YOUR TASK. In the entries below, count every line with the word "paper". Return only the count.

Data items:
▽

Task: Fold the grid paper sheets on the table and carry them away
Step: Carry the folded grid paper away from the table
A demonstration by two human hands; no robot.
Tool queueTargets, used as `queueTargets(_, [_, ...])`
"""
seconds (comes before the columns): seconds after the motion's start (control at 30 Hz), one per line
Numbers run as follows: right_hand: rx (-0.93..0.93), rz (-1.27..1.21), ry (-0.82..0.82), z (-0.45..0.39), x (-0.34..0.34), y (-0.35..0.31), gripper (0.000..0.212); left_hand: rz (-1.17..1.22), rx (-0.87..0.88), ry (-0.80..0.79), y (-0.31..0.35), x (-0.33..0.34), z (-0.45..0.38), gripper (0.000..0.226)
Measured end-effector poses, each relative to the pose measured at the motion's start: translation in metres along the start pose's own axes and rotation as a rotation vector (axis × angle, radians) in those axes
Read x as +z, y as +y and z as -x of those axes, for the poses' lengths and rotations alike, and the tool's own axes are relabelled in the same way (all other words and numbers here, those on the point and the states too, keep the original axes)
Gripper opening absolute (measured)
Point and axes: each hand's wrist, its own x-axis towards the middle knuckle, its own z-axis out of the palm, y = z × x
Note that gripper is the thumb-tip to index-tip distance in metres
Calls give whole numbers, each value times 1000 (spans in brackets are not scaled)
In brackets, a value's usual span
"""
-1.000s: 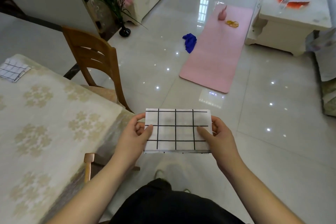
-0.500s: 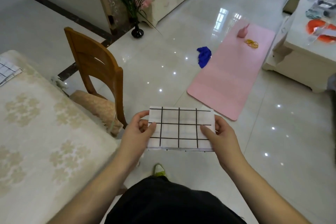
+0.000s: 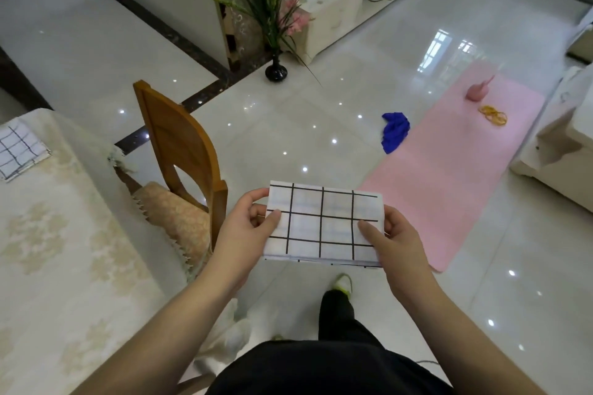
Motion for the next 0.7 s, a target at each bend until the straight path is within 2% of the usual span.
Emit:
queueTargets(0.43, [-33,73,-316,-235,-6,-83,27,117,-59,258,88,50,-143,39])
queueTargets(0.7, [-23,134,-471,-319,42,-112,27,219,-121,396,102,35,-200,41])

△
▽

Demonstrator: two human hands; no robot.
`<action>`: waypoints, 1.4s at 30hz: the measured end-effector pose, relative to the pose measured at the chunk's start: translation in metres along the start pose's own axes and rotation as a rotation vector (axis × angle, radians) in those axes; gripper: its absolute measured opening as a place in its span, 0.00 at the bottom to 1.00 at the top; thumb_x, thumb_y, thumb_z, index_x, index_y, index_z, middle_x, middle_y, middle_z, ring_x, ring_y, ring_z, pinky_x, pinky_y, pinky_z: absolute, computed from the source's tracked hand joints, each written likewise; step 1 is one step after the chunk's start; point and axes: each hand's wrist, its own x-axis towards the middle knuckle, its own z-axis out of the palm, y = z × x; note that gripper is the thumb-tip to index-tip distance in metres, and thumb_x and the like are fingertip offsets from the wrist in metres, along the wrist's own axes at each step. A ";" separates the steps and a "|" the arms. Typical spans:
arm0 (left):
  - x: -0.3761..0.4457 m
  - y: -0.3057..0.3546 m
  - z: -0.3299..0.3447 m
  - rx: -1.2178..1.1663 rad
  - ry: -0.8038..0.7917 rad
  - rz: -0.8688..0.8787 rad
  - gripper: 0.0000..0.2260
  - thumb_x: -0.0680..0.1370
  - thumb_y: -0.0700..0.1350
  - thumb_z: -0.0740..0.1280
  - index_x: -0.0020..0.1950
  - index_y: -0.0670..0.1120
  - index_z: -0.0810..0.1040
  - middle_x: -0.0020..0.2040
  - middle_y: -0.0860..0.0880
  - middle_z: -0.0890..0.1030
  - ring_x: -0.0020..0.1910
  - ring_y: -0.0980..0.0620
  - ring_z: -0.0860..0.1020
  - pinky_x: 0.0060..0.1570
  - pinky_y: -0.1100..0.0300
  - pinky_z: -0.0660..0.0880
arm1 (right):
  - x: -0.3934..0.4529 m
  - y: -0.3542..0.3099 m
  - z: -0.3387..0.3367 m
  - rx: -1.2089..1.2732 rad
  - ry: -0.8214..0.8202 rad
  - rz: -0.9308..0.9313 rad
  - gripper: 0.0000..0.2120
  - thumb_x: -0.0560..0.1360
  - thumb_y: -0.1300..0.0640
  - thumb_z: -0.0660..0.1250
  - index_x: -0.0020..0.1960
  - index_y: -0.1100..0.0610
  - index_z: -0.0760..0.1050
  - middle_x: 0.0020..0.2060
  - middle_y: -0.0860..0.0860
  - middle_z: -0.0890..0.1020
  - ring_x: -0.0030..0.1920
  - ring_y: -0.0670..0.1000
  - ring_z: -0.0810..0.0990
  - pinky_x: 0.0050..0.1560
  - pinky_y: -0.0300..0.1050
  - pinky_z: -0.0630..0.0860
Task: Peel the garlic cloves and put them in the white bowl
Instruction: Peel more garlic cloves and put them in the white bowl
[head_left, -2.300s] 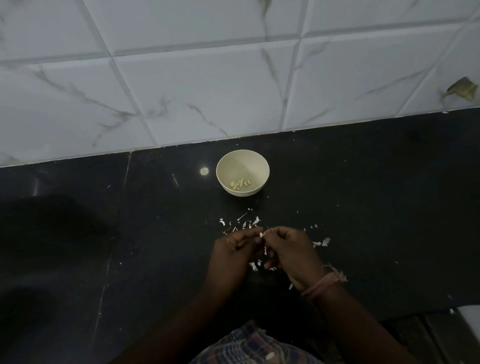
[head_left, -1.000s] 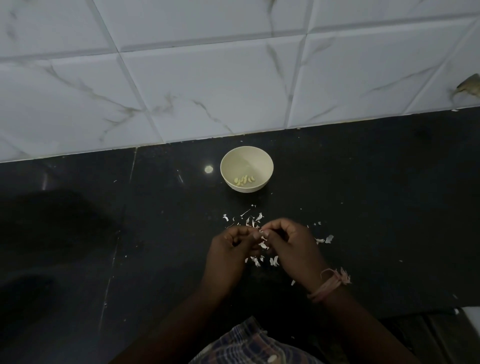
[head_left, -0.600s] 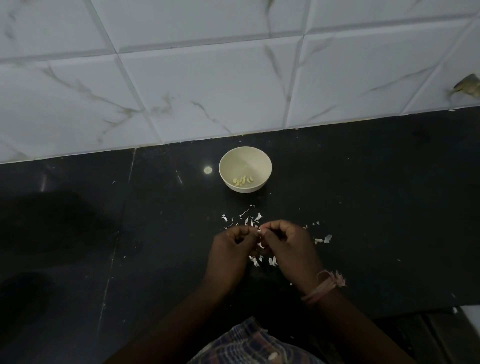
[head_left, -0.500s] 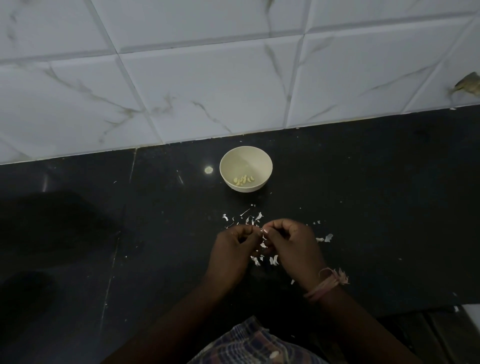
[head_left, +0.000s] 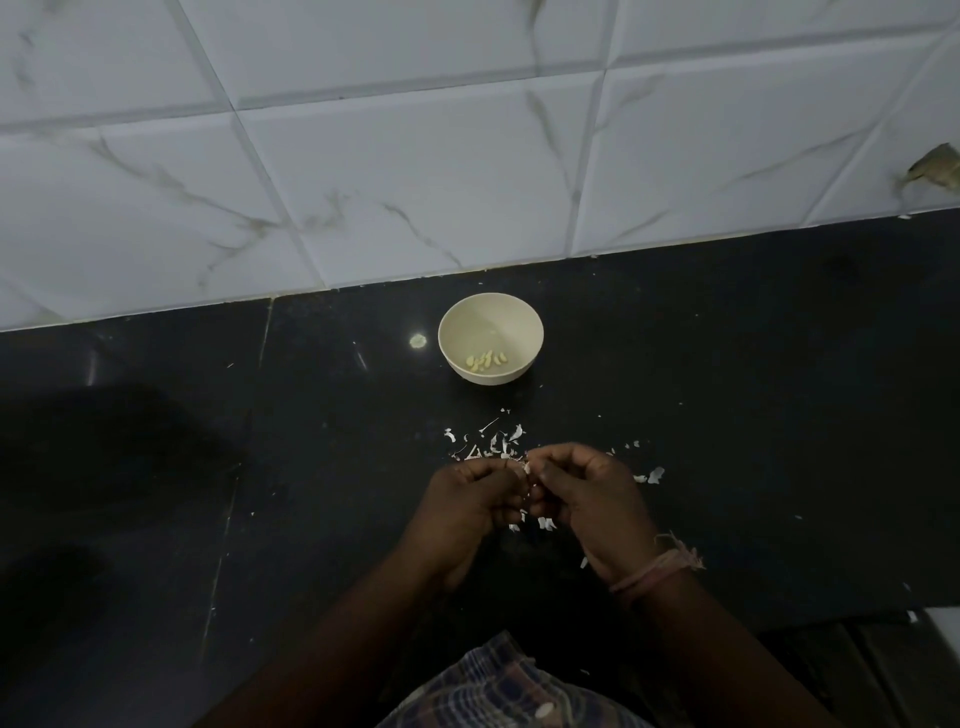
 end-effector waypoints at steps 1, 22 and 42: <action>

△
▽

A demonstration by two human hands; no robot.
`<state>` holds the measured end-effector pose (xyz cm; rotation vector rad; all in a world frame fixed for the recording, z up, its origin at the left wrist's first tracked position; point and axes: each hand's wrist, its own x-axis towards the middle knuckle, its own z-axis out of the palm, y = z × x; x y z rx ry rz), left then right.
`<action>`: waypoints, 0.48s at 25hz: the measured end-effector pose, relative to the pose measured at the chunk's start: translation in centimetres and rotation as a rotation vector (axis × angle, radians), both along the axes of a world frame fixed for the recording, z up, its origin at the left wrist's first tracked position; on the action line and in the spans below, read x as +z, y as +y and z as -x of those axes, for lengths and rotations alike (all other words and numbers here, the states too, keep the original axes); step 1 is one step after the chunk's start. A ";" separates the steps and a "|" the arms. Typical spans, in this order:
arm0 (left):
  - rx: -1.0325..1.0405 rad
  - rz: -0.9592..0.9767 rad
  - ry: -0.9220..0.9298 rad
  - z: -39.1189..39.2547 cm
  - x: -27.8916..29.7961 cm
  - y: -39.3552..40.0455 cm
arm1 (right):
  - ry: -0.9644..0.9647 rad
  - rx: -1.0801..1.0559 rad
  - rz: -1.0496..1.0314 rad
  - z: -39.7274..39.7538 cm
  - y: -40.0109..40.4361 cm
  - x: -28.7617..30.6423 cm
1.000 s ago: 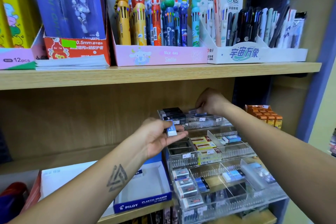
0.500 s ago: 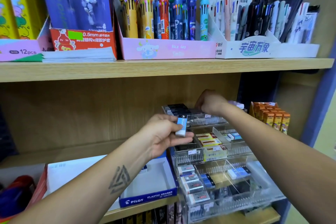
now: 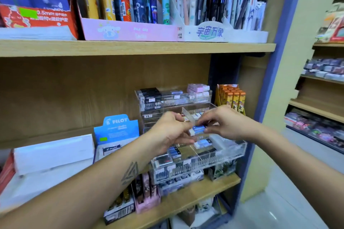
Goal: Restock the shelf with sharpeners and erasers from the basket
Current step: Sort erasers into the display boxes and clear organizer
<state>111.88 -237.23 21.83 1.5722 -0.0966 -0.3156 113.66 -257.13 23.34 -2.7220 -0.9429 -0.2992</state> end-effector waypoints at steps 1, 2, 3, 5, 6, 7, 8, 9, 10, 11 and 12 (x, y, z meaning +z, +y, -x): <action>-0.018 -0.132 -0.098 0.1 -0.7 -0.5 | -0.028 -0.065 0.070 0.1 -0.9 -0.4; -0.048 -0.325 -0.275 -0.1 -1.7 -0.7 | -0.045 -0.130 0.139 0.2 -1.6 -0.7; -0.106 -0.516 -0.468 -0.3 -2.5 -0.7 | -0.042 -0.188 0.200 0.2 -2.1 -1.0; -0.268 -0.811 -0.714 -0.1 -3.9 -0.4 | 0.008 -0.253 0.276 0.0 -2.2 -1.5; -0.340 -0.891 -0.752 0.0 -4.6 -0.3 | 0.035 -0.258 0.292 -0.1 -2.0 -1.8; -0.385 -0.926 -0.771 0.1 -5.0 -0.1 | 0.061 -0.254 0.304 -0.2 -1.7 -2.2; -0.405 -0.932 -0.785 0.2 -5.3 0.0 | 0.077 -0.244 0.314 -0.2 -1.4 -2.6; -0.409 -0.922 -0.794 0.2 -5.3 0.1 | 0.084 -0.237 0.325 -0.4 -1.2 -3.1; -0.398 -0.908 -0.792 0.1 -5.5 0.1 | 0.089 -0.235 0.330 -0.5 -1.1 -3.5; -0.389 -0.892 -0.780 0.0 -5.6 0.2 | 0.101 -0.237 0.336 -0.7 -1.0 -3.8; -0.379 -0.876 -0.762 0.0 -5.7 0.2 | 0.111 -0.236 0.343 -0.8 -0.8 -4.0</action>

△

EXPECTED ANSWER. 2